• **Exercise requirements**
If a line of the data contains the word "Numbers", it is counted; report how many such lines there are and nothing else.
Segment Start: Information supplied
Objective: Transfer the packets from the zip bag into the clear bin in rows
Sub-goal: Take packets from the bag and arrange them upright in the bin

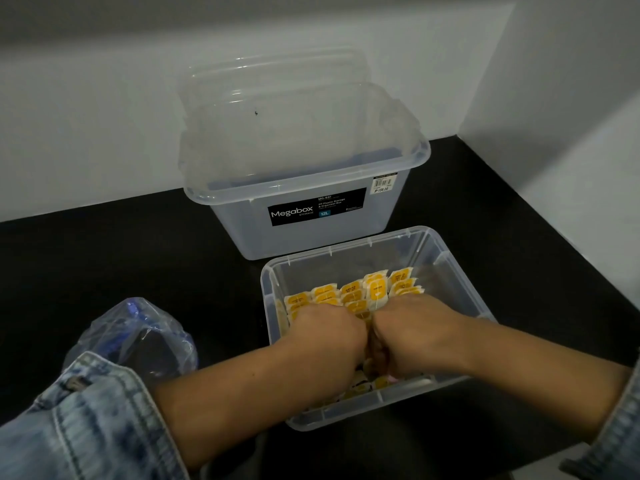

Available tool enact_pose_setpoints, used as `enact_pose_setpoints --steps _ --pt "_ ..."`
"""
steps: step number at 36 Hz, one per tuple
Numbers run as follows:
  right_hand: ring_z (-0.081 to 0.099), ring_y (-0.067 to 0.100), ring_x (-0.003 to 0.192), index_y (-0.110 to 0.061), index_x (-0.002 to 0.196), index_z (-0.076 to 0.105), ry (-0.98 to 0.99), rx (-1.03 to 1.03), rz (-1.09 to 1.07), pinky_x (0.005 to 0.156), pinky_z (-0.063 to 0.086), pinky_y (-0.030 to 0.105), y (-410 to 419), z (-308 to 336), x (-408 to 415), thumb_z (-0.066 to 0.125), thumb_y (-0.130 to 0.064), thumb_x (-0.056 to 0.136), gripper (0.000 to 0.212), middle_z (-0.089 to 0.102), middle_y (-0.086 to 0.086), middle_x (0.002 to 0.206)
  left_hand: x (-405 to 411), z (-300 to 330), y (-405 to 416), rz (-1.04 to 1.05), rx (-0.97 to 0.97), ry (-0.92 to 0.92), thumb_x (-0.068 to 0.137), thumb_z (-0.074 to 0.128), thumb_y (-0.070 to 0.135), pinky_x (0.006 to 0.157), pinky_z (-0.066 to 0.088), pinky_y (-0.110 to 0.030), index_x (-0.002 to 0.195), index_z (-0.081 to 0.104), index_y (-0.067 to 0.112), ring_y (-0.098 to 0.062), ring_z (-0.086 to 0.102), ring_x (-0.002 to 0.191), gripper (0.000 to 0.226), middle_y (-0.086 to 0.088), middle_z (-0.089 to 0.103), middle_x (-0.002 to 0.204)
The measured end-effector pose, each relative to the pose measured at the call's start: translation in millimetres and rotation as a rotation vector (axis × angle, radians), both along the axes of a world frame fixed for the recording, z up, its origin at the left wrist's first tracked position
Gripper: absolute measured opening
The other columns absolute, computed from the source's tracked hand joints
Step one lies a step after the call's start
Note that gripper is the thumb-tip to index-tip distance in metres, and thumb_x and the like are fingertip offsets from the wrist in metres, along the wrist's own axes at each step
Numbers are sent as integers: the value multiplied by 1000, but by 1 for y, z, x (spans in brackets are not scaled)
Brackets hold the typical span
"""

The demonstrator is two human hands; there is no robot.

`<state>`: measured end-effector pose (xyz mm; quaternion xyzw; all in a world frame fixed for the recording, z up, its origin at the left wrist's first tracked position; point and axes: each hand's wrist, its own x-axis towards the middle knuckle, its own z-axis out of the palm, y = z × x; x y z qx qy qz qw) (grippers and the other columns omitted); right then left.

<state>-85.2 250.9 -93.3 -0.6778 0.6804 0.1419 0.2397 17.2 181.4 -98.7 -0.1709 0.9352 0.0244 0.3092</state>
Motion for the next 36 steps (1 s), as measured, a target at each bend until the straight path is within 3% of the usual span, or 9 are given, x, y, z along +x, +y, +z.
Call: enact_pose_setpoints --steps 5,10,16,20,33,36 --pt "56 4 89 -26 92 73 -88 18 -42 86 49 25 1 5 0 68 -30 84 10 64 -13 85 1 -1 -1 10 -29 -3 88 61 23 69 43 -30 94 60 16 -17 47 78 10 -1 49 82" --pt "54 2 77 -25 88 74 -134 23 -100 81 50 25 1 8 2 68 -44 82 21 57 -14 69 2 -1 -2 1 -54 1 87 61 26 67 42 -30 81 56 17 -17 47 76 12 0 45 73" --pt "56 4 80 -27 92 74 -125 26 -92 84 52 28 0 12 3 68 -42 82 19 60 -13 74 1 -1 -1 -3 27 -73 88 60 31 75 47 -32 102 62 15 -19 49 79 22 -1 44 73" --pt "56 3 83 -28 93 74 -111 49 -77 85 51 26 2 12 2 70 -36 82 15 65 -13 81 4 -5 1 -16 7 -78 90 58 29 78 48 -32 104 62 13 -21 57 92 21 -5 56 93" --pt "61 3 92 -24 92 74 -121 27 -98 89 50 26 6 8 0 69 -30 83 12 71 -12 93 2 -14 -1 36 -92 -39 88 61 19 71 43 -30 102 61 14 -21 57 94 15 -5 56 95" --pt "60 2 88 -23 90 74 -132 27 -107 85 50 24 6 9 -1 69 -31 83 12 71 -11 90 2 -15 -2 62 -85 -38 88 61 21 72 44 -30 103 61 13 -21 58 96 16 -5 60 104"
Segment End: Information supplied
• **Written solution**
2